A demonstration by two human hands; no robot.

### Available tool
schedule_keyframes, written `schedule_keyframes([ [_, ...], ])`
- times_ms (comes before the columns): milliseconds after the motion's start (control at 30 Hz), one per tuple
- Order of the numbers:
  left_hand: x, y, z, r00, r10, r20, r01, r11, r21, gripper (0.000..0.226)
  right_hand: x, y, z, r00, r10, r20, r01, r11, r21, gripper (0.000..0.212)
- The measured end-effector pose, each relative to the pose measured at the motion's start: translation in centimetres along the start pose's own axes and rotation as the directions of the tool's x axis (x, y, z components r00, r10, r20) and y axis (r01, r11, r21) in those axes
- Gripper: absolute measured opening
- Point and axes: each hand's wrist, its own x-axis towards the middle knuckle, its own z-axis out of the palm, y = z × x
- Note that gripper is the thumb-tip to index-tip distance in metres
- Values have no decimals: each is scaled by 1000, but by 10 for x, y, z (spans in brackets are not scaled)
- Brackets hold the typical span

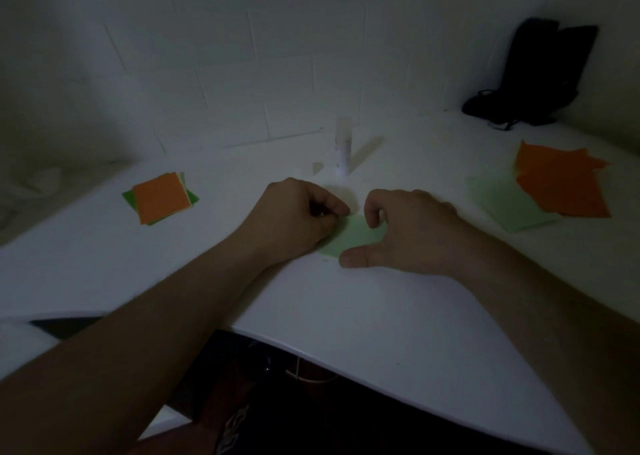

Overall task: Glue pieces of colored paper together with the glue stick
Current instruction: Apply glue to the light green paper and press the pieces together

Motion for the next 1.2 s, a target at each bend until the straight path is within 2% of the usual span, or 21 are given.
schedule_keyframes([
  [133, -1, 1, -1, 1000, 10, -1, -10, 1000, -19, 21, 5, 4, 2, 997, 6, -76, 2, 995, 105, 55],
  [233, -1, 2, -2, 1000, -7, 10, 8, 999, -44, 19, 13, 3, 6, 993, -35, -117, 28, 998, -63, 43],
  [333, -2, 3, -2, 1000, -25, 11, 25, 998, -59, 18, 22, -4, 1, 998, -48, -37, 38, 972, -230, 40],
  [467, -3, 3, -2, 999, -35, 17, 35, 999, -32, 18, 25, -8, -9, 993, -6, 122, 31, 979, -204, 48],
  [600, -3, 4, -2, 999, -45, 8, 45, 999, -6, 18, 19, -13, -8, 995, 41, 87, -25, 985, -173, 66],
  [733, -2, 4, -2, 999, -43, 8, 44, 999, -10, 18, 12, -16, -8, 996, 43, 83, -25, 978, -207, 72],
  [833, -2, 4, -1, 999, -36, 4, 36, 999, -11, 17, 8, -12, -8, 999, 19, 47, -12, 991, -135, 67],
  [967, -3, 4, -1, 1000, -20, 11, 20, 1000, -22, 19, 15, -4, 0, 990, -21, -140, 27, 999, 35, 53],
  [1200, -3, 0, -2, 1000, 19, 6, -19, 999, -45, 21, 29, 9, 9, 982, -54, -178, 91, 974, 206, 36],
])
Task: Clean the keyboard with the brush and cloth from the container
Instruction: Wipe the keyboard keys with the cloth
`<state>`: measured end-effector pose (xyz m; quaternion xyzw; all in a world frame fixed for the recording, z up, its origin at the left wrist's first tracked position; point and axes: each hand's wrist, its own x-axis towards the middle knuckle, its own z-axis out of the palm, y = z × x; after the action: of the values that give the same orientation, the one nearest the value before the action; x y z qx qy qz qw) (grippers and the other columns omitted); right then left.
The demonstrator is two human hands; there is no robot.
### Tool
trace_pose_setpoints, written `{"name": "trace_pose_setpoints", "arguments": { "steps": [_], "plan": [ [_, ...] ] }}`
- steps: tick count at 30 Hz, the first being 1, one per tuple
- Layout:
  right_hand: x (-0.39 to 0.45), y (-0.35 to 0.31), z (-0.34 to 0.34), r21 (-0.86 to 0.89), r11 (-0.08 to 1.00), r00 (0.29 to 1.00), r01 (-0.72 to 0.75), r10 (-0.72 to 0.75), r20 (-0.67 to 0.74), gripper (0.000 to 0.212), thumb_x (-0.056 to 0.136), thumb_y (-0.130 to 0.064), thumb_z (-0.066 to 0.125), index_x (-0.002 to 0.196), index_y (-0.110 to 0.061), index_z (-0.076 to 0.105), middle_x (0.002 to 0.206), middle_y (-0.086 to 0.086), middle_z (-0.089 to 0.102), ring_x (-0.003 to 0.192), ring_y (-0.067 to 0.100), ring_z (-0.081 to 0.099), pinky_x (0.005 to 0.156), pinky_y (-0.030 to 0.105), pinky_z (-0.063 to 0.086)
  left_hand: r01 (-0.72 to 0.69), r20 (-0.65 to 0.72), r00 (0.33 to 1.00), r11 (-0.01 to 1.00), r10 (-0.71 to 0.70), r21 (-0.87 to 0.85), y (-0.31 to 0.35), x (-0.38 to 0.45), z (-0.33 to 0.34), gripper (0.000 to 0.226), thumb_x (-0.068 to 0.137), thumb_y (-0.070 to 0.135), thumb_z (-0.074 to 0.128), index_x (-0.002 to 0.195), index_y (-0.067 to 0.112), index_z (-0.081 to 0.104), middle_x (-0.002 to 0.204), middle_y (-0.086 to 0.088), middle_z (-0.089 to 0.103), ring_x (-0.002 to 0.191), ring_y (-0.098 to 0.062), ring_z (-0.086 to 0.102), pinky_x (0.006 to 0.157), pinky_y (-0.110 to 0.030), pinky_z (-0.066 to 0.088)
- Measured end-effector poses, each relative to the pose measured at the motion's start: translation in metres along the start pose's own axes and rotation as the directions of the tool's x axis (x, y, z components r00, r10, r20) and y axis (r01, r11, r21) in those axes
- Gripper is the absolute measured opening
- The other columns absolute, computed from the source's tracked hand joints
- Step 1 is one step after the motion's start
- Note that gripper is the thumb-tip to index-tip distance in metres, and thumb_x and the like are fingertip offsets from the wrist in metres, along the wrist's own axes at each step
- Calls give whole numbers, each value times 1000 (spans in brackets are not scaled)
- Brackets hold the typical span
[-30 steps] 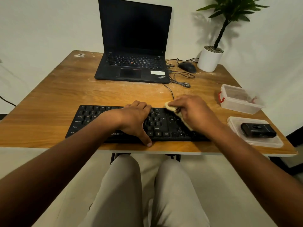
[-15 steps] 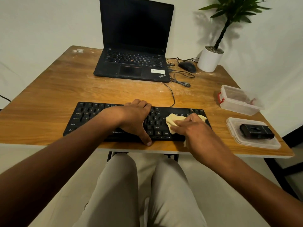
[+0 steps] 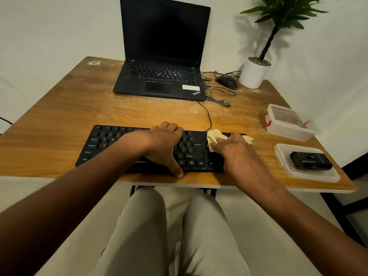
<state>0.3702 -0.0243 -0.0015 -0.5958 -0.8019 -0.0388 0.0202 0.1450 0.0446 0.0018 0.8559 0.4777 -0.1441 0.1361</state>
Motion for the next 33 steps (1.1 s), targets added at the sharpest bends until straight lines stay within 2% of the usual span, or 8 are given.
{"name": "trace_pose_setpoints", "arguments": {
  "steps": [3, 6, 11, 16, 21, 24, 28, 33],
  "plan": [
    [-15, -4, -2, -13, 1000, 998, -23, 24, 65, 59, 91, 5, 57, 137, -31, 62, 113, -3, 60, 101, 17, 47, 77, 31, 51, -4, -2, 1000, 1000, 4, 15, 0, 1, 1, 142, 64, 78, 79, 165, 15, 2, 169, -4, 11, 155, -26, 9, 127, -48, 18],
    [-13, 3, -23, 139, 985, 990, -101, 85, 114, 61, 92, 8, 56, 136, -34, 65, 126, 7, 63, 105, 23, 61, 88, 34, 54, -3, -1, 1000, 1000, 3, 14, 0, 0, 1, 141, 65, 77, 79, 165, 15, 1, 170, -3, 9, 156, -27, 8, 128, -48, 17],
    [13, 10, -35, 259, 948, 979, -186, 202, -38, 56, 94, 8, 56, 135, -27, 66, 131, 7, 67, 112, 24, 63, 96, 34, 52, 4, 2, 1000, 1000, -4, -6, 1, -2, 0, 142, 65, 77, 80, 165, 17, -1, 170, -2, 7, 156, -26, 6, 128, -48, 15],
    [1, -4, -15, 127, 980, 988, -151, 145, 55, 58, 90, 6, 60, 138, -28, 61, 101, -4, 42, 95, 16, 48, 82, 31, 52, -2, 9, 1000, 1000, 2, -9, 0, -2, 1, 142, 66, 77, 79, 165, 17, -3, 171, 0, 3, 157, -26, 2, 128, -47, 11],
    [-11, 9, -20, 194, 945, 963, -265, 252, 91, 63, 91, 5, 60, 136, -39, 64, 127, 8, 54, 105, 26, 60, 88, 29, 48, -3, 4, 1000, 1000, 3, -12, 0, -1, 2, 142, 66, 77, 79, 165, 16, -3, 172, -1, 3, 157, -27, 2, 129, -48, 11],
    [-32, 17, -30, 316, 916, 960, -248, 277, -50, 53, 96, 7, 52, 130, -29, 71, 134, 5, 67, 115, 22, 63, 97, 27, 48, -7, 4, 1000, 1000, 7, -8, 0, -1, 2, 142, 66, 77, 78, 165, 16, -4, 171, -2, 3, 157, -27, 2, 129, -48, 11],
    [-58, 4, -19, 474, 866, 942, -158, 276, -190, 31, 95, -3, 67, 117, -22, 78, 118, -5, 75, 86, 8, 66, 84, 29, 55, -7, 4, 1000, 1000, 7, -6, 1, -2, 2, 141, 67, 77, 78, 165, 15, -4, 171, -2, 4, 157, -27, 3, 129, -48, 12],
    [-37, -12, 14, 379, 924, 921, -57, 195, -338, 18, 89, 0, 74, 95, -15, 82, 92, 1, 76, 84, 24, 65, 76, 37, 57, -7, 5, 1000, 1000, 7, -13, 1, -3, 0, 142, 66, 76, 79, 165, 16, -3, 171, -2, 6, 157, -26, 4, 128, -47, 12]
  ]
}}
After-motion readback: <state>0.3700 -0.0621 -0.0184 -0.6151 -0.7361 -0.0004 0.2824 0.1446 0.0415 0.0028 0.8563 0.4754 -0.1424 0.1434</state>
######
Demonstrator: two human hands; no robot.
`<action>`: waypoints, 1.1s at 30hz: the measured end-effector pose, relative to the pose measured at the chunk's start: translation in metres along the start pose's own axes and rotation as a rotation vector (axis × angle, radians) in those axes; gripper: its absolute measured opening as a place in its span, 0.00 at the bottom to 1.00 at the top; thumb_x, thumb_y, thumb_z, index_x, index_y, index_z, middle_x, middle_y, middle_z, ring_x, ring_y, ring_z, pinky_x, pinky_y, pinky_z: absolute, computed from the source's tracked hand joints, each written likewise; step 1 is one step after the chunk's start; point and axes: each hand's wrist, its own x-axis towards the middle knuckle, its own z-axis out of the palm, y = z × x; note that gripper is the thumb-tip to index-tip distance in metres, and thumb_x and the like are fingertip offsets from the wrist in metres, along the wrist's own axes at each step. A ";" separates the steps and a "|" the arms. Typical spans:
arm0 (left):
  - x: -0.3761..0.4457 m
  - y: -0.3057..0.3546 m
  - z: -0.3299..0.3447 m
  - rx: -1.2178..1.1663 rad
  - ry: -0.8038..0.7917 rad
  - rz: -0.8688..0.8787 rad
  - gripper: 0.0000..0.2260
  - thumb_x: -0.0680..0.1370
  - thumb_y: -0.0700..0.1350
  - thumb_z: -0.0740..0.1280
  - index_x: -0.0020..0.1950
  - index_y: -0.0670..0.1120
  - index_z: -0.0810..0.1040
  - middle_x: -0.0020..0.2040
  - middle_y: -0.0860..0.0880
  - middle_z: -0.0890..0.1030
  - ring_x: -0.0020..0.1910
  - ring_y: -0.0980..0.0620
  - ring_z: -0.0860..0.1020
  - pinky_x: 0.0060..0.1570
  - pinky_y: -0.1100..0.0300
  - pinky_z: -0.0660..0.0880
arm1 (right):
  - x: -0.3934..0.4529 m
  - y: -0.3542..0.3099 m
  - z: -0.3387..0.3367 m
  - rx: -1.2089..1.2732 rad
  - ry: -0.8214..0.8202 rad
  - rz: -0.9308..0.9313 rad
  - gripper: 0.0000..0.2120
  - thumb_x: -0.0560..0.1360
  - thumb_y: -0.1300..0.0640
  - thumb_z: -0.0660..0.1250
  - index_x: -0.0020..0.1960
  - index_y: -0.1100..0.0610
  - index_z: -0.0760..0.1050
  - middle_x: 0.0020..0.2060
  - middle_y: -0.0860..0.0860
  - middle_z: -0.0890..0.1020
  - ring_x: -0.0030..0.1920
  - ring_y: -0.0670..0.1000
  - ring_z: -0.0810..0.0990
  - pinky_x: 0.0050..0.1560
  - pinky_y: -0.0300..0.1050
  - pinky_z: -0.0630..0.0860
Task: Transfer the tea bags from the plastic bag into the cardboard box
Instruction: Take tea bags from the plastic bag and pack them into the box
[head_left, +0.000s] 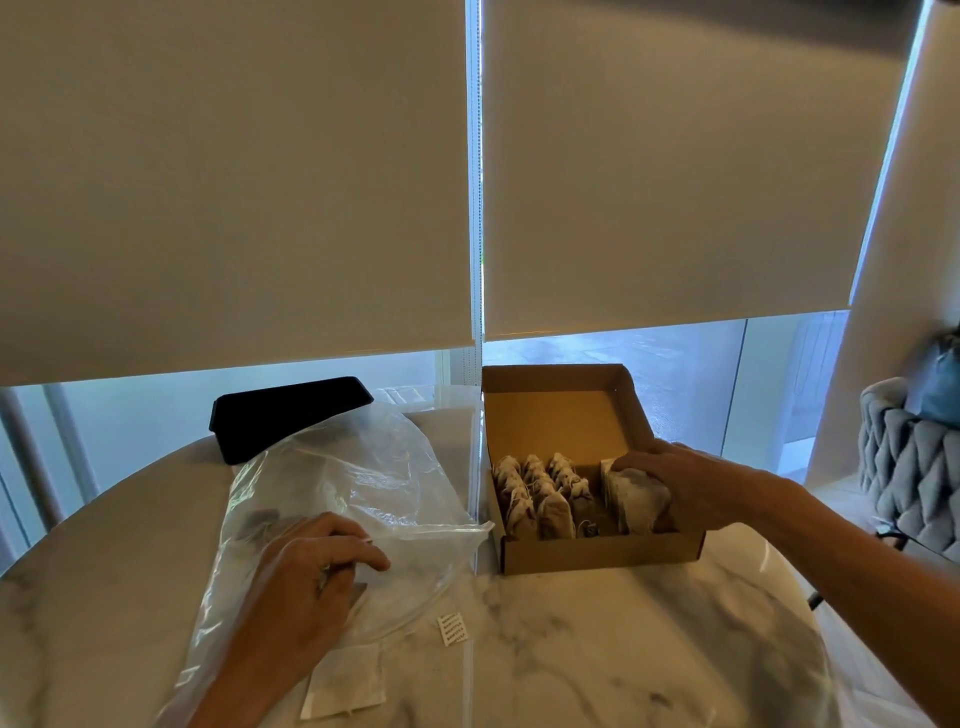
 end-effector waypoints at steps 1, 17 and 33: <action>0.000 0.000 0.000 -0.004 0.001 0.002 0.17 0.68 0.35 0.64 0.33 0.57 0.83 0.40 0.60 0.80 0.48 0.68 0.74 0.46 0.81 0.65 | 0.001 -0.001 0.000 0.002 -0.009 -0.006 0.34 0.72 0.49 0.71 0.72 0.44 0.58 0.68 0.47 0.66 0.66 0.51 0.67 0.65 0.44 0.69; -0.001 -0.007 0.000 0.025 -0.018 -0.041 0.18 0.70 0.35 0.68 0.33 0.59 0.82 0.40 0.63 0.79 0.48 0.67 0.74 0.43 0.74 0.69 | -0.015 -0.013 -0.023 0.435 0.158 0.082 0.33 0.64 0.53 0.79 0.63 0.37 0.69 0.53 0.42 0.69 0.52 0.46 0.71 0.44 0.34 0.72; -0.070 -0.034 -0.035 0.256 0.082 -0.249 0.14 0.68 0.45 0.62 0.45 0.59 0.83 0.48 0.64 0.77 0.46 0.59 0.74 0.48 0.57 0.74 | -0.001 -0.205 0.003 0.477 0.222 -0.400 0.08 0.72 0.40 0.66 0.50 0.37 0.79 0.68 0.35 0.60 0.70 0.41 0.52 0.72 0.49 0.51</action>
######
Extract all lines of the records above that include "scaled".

**WORKED SOLUTION:**
- Values have no decimals: each is scaled by 1000, but by 10 for x, y, z (spans in brackets are not scaled)
- Calls give whole numbers, each value times 1000 (spans in brackets are not scaled)

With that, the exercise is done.